• [DATA]:
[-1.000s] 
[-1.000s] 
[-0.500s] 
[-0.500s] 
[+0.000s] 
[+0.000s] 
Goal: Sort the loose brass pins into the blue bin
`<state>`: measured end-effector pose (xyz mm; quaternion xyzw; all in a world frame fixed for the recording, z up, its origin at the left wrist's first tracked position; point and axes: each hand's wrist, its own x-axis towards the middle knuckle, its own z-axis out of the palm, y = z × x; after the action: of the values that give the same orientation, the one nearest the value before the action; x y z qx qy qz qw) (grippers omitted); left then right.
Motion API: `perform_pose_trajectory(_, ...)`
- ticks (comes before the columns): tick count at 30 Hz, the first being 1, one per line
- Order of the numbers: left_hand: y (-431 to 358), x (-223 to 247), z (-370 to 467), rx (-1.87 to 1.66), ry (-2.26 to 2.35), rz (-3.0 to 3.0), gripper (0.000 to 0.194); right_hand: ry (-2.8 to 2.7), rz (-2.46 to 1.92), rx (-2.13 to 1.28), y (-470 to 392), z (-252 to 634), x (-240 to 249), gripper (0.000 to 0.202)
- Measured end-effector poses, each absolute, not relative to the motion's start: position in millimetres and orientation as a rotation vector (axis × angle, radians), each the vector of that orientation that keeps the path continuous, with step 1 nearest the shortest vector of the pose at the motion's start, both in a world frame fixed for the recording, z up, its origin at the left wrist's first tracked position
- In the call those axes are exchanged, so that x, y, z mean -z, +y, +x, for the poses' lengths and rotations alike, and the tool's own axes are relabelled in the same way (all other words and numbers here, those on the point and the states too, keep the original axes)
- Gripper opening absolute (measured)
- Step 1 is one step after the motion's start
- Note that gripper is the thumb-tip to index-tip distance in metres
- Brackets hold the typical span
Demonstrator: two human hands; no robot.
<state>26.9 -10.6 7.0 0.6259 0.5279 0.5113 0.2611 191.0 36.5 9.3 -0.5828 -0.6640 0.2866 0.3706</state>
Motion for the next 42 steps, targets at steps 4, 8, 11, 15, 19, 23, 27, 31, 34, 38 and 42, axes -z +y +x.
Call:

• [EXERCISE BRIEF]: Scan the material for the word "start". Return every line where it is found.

• [WRITTEN RESPONSE]:
- Measured end-effector poses, each absolute, not relative to the motion's start: position in millimetres and orientation as a rotation vector (axis × angle, radians), each the vector of that orientation that keeps the path continuous, with step 1 nearest the shortest vector of the pose at the motion's start, both in a world frame fixed for the recording, z up, its origin at the left wrist's first tracked position
- Step 1 is one step after the motion's start

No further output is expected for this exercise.